● **BRIEF**: Your answer is every line of the material below in which the string "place" occurs.
↓
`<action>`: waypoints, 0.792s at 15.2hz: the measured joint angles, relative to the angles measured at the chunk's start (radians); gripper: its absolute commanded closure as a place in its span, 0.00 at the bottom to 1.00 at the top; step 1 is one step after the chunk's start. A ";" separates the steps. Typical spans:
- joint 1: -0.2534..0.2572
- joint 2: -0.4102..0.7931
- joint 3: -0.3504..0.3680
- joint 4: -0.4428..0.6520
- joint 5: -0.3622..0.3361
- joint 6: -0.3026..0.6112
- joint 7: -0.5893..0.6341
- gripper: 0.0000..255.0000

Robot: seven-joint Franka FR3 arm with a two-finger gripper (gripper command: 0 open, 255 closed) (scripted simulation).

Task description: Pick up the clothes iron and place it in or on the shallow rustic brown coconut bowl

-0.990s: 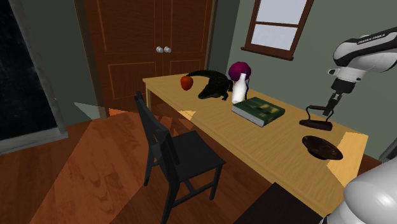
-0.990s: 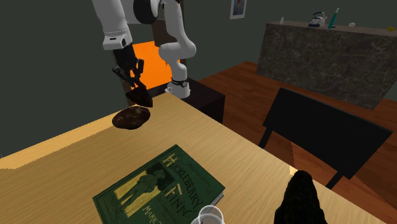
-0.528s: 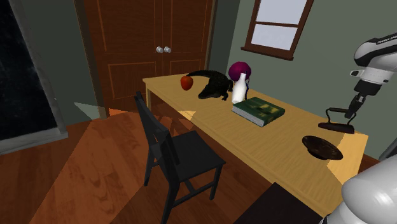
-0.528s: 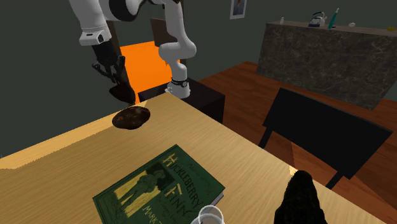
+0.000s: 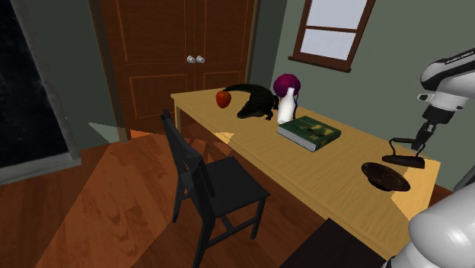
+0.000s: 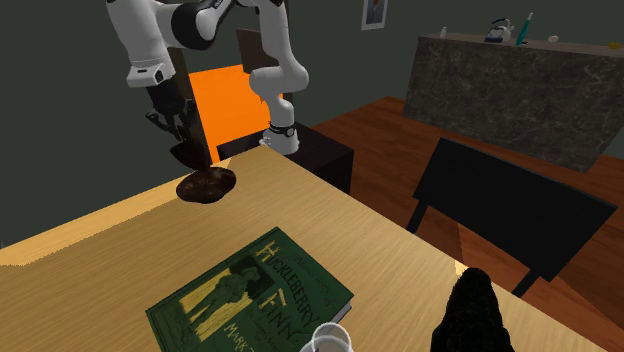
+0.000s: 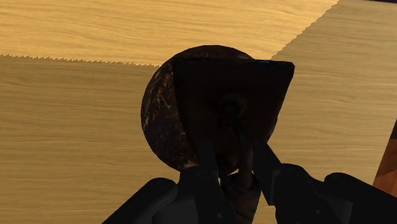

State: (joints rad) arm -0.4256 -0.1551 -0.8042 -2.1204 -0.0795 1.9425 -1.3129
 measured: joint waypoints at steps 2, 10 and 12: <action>0.000 0.007 -0.003 -0.022 0.004 0.027 -0.003 1.00; 0.003 0.064 -0.023 -0.089 0.043 0.135 -0.038 1.00; 0.003 0.082 -0.027 -0.103 0.058 0.162 -0.051 1.00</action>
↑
● **RESPONSE AREA**:
`<action>`: waypoints, 0.792s at 15.2hz: the measured joint angles, relative to the angles measured at the chunk's start (radians); gripper: its absolute commanded closure as a place in its span, 0.00 at the bottom to 1.00 at the top; step 1 is one step after the chunk's start. A ";" separates the steps. Typical spans:
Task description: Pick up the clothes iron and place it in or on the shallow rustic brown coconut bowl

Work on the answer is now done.